Would be great if Dagster employees could blog a little more about good pipeline / Data Engineering practice:
Things like:
• How partitions help you to achieve idempotency and as a result more robust pipelines that are easier to debug and refactor (for performance improvements with identical expected data outputs) + parallelise execution for backfills.
• How software defined assets enable you to increase the transparency of your pipelines so that data consumers can debug / understand problems and their downstream consquences.
• How extracting and loading to S3 with a separate sensor to run the load to target datasource for when the data becomes available can lead to more efficient resource use (/the extraction step, if mostly just running a slow DB query doesn't use much RAM but still can block other processes if the two pipelines are kept together).
• The value of type annotation and mypy for catching bugs early (don't think prefect has that?)

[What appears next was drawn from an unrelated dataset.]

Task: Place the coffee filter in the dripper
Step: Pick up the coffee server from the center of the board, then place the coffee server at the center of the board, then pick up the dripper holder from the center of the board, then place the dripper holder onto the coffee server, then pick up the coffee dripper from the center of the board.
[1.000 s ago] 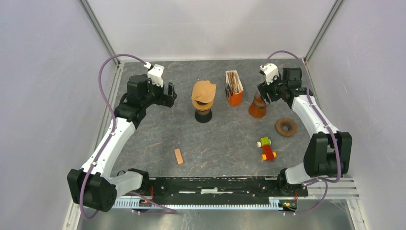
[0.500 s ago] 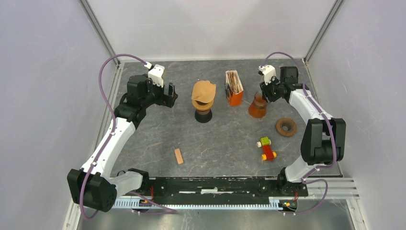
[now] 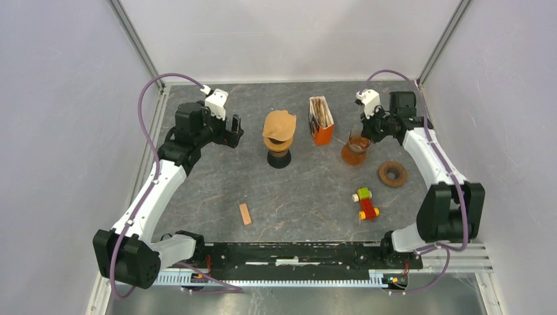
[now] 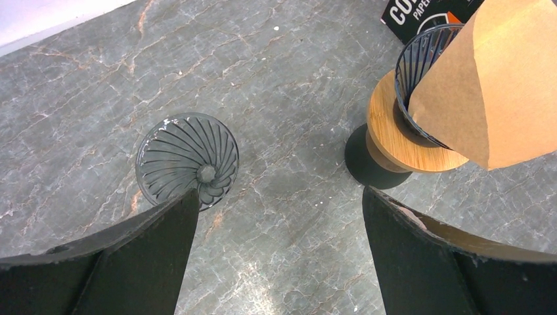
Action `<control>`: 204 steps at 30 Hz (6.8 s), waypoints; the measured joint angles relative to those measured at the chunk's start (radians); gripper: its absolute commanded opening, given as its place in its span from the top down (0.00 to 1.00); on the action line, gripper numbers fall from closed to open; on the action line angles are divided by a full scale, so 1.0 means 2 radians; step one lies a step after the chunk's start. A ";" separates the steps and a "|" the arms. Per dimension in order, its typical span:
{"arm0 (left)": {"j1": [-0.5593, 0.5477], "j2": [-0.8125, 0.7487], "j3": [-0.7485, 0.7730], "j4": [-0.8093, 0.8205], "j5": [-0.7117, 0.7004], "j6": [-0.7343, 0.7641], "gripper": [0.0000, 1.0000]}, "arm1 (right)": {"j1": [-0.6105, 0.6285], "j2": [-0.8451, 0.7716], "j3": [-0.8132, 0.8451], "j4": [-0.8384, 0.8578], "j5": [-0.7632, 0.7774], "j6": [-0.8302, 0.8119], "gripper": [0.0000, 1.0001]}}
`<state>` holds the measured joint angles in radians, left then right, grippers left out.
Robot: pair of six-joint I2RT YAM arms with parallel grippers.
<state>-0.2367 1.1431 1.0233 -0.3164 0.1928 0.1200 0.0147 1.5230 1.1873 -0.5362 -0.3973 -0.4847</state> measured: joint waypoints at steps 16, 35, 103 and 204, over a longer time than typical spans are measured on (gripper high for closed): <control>0.001 0.051 0.027 0.000 -0.010 -0.001 0.00 | 0.305 -0.137 -0.126 -0.030 -0.030 -0.053 1.00; 0.003 0.044 0.027 -0.002 -0.012 0.000 0.00 | 0.335 -0.073 -0.104 0.002 -0.002 -0.060 0.53; 0.003 0.015 0.005 -0.021 0.046 0.019 0.00 | 0.186 -0.153 0.001 -0.216 0.056 -0.239 1.00; 0.157 0.432 0.295 -0.231 0.045 0.019 0.87 | 0.437 -0.204 -0.022 -0.189 0.143 -0.177 0.27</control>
<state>0.0765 2.0071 1.6127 -0.7784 0.2836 0.1574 0.8890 1.1156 1.1435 -0.9142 -0.1112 -0.8379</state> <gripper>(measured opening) 0.277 0.732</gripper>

These things were not obvious to me when I started and I'm not even sure they're all correct/true now / I'd write more about it but I'm not sure that what I'd be writing would be correct. One of the things that dagster has helped me most with is how to structure work so that it is maintainable.
Edit: + More thought leadership on how to test pipelines, you've done a lot for unit testing in data engineering, but Data Engineers tend to also use Prod databases -> Dev DataWarehouse, to check that the whole pipeline works properly, which your Yaml Configs handle very nicely. Or ways to check that an asset is the same after a refactor (checksum / some form of hashing?)